Exercise prompt -
Write out the data exactly from its first line onward, ending with the line in which "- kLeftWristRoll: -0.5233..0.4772" appears.

Source material -
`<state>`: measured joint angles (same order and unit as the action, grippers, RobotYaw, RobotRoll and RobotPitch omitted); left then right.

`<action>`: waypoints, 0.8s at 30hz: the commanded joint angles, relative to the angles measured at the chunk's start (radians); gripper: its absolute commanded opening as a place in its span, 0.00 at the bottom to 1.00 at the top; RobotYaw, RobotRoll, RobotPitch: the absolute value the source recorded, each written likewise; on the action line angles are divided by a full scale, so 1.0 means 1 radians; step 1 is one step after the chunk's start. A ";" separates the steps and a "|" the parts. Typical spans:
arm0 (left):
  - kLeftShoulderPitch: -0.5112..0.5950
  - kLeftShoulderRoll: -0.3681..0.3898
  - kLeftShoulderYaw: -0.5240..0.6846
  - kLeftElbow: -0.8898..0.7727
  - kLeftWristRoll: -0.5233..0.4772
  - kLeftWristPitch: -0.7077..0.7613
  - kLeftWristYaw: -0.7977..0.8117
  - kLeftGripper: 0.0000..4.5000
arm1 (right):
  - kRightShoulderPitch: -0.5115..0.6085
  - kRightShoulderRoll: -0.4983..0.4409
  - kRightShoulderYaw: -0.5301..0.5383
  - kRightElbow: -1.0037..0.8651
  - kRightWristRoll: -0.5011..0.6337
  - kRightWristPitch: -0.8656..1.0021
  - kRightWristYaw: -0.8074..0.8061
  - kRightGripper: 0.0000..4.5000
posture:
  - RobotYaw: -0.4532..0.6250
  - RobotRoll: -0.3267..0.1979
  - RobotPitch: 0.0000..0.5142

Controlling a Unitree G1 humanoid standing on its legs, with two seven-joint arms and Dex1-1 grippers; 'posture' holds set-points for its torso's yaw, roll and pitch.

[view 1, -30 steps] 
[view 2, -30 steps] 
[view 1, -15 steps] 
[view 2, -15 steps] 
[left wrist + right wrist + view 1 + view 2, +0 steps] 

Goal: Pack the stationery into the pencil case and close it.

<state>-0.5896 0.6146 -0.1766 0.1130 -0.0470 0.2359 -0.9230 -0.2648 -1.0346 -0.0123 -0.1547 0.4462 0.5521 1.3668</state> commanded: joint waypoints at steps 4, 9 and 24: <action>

Solution to this task -
`<state>`: measured joint angles (same order and unit as the action, grippers, RobotYaw, RobotRoll and RobotPitch omitted); left then right.

`<action>`: waypoints, 0.8s at 30hz: the commanded joint angles, relative to the angles measured at the chunk's start (radians); gripper: its absolute commanded opening as a place in its span, 0.00 at the bottom to 1.00 at the top; RobotYaw, RobotRoll, RobotPitch: the absolute value the source recorded, each written likewise; on the action line angles are divided by a full scale, so 1.0 means 1 radians; step 1 is one step after the chunk's start. A ";" separates the steps and a "|" the parts. Typical spans:
arm0 (left):
  - kLeftShoulderPitch: -0.5112..0.5950
  - kLeftShoulderRoll: -0.3681..0.3898
  - kLeftShoulderYaw: -0.5240..0.6846
  - kLeftElbow: -0.8898..0.7727
  - kLeftWristRoll: -0.5233..0.4772

Nothing else remains to be done in this exercise.